ライノス区長が持って来てくれた物はさすがにそこまで高くはないだろうが、大金貨数枚、一般的な平民が半年は暮らしていける程の金額は最低でもするだろうというのがカーリアリアの見解であった。間違っても壺預金の為になど使ってはいけない。中の硬貨よりそれを収納する箱の方が高いなど笑えない。自分だって本殿の私室にある白銀であしらえた宝石箱にそこらの露店で買ったアミュレットを入れたりなどしない。
「もしや、お気に召しませんでしたかな」
壺をじっと見つめ、無言を貫くカーリアリアの態度に、ライノス区長は気分を損ねてしまったのかと要らぬ気をもむ。無用に客人に気を使わせてしまった事に罪悪感を得て、カーリアリアは慌てつくろう。
「いえ。有難く頂戴いたします。あまりにも見事な彫刻なので見惚れてしまいましたわ。
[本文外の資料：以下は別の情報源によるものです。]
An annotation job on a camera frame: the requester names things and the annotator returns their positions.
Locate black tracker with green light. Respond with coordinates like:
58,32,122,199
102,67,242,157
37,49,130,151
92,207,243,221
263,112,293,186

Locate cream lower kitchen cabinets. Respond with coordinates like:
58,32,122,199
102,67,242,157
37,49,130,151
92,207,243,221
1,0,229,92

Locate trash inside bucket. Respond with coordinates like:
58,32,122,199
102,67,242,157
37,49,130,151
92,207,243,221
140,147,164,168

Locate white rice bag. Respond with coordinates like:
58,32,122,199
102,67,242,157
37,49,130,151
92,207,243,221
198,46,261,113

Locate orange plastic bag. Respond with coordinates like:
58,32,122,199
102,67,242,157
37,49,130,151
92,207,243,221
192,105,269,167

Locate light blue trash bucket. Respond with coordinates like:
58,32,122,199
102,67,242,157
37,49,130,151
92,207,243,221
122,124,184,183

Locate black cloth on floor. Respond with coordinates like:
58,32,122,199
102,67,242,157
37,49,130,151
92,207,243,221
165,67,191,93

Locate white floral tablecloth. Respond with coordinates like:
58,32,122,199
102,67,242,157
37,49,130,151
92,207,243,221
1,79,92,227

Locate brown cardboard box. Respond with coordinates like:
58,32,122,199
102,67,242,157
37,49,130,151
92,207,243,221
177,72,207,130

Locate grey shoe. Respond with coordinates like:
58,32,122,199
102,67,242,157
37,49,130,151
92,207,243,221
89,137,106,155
この審美眼がクリュール区の運営にも活かされているのでしょうね」
「勿体なきお言葉。胸に刻みます」
ライノス区長はカーリアリアの情が含まれた言葉に恭しく頭を下げた。
いや、別に贈り物に不服があったわけではない。むしろ、このような場で悪戯に彼に気を使わせてしまったことにすら申し訳なさを感じる。ただ、壺かあ、と思っただけなのである。
カーリアリアの左手の人差し指一本で数える足りるほどの数しかいない友人の一人が、壺収集癖を持っていて、露店で安い壺を見つけては買ってくるというまことに救いようのない悪癖があった。一度、バックヤードの彼女の私室を見せてもらったことがあるのだが、棚一面に並ぶ陶磁の壺を見た瞬間、軽いめまいを覚えたのも記憶に新しい。なので、カーリアリアは最近、壺を見るたびになんともいえない微妙な気持ちになるのであった。
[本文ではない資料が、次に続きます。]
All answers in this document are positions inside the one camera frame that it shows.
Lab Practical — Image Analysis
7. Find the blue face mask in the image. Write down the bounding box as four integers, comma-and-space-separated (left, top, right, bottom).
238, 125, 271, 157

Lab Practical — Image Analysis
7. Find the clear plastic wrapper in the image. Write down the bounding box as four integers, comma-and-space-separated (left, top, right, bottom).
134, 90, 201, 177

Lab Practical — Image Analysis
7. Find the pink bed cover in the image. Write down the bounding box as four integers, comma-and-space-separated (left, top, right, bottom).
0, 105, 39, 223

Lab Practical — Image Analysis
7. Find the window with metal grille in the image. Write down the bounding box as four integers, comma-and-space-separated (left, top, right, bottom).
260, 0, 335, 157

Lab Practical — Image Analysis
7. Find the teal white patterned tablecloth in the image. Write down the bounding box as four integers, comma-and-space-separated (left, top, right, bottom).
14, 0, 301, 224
ただ、せっかくもらったものである。今度、その友人に日頃から世話になっているお礼と、この壺を贈ってみるのも一興かもしれない。普段、ルーデンス市で安物の壺ばかり買いあさっている彼女がこの飾り壺を見たらどのような顔をするのだろうか。それも又、見ものである。
「陛下。そろそろ」
グランクが、背後から声をかける。
会の開催を促しているという事を、彼のさりげない一言から察することができた。この場に参加している一同は皆、要職の者であり、多くの責任が伴う業務の傍ら、時間を割いてきているのである。会の進行を遅らせて、悪戯に彼らの時間を奪うのは、善意から集まってくれた彼らの恩情に反するし、国益の損失にも繋がる。
カーリアリアは一つ頷き、声を発した。